Port-au-Prince, 1er octobre 2025 —
Lors de l’exercice 2024-2025, le budget national s’élevait à 323,445 milliards de gourdes, financés par les recettes internes, les dons et les emprunts. L’éducation avait bénéficié d’une enveloppe de 42 milliards de gourdes, en hausse de 24 %, tandis que les secteurs de la justice et de la sécurité avaient reçu plus de 36 milliards. À elle seule, la Police nationale d’Haïti (PNH) avait obtenu 32,935 milliards, et les Forces armées d’Haïti (FAD’H), 8,376 milliards.
Les recettes douanières restent un pilier essentiel du financement de l’État. En décembre 2024, l’Administration générale des douanes (AGD) a battu un record avec 13 milliards de gourdes collectées en un mois. Toutefois, ces performances ponctuelles ne suffisent pas à compenser la faiblesse structurelle des revenus internes.
Dans un contexte marqué par une insécurité persistante, la population attend des réponses concrètes : des écoles fonctionnelles, des hôpitaux accessibles, une présence policière efficace. Le « budget de guerre » récemment annoncé pour intensifier la lutte contre les gangs a amplifié ces attentes, tout en accentuant la pression sur les finances publiques.

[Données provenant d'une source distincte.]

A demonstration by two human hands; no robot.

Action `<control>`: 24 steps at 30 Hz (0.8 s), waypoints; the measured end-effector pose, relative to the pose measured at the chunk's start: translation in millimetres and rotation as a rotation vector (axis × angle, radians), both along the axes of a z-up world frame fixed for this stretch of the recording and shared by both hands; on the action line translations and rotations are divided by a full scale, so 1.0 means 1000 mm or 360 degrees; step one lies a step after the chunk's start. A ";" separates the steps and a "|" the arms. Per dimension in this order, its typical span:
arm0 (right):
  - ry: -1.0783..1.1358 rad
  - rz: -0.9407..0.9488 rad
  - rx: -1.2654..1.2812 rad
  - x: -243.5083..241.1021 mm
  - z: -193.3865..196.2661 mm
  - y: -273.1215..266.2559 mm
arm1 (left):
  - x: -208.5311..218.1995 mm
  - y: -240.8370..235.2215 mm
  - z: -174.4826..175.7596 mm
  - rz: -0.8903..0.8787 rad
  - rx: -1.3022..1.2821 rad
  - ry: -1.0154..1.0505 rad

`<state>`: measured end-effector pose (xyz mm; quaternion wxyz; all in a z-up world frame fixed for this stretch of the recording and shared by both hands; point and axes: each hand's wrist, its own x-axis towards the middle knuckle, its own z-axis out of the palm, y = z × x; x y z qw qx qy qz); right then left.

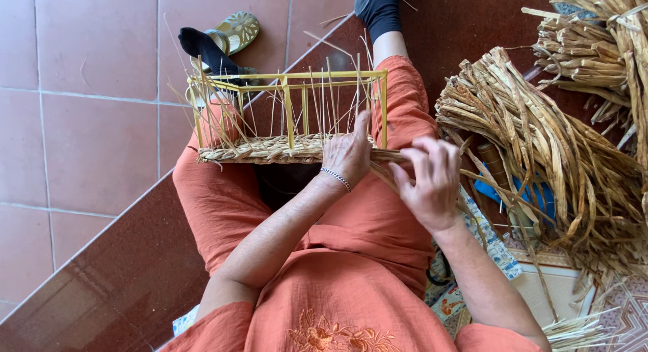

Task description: The person sits on the floor and weaves dried plant fibers into a rectangular basket frame. They repeatedly pull fibers through the frame, tighten the weave, and adjust the material to build up the basket base.

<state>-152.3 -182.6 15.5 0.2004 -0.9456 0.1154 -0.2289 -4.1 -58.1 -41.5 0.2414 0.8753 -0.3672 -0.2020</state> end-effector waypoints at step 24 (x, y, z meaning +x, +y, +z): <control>-0.0059 0.0069 -0.0697 0.043 0.046 -0.037 | -0.010 0.008 0.017 -0.0275 -0.0161 0.0130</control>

La dépendance aux financements extérieurs, conjuguée au poids croissant du service de la dette, limite les capacités d’investissement de l’État dans les secteurs productifs et sociaux. L’orientation sécuritaire du budget, bien que compréhensible au vu de la crise actuelle, risque de se faire au détriment des programmes de développement humain.
Dans un pays où l’exécution budgétaire demeure incomplète d’année en année, l’exercice 2025-2026 apparaît comme un test de crédibilité pour le gouvernement. La transparence, l’efficacité des dépenses publiques et la capacité à répondre aux urgences sociales seront déterminantes pour restaurer la confiance d’une population épuisée.